2020 just really exaggerated that in a very meaningful way. But I think for us, the most powerful thing it did throughout the organization was demonstrate that power of mix to everybody, for me, all the way down to the organization because we are an older company, we've got a lot of long-tenured employees, there was a certain way of thinking here that kind of emphasized volume over value instead of the other way around. This really proved to everybody again, for me, to the distributor partners, to the folks at plants that mix matters and you don't need all that volume if your -- if your mix is positive.

Rob Dickerson -- Jefferies -- Analyst

Okay, perfect. Thank you.

Operator

Your next question comes from Faiza Alwy with Deutsche Bank.

A. Ryals McMullian -- President and Chief Executive Officer

Morning, Faiza.

Faiza Alwy -- Deutsche Bank -- Analyst

Hi, good morning. Thank you. So, I was wondering, I guess, a little bit of a follow-up to the last question on, but specifically on DKB and Canyon. It strikes me that those are sort of more longer-term growth drivers and I was wondering, how you were thinking about those two brands relative to the rest of the branded portfolio?

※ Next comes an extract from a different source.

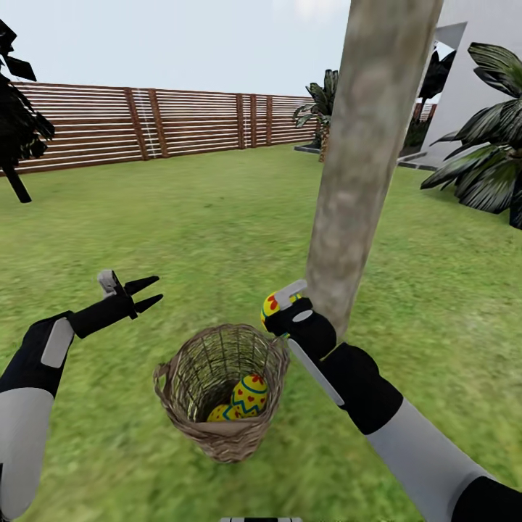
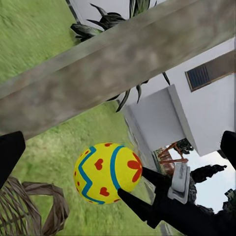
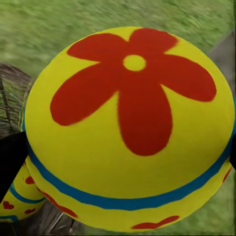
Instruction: Take the three Easter eggs out of the wicker basket on the lawn in the garden, then place them on the lawn next to a single tree (choose any tree) so that all three eggs are next to the same tree and none are left in the basket.
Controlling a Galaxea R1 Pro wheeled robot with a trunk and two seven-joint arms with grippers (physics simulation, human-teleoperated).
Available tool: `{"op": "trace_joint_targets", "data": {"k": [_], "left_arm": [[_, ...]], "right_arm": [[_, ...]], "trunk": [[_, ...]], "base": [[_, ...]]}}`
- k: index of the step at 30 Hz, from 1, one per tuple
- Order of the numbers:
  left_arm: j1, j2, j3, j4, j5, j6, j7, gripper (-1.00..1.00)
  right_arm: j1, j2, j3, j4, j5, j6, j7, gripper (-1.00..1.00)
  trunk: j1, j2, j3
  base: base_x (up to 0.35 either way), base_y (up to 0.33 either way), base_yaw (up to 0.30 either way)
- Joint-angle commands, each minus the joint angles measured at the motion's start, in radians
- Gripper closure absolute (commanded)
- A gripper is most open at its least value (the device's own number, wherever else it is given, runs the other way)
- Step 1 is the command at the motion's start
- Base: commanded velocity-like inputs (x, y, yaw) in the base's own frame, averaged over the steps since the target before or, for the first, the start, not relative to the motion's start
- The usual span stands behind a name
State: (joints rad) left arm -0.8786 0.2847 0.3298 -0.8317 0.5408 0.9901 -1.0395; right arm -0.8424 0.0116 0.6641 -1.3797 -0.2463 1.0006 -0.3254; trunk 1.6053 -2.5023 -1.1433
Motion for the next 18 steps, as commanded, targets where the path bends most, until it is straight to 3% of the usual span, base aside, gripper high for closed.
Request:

Like is there a scenario where maybe this year those two brands can continue to grow, while you do see mix reversion on the rest of the portfolio? So, just more color around how you were thinking about the various pieces of the branded portfolio this year?

A. Ryals McMullian -- President and Chief Executive Officer

Sure, Faiza. Well, I mean, it shouldn't come as a surprise that both DKB and Canyon are obviously big -- big beneficiaries of our focus. They do continue to grow at a rapid rate. Obviously, Canyon is a lot smaller, being in a smaller category. I'm happy to report DKB is now over an $800 million branded retail and we just bought them back in 2015. So, the growth has just been -- has been extraordinary. But I'll say again DKB's household penetration is half of Nature's Own's still. So, there is a tremendous amount of room to continue to grow that awareness and as we grow that awareness, not only do we grow the DKB brand with the product portfolio we have today, but it also gives us a right to expand that product portfolio into potentially even adjacent categories.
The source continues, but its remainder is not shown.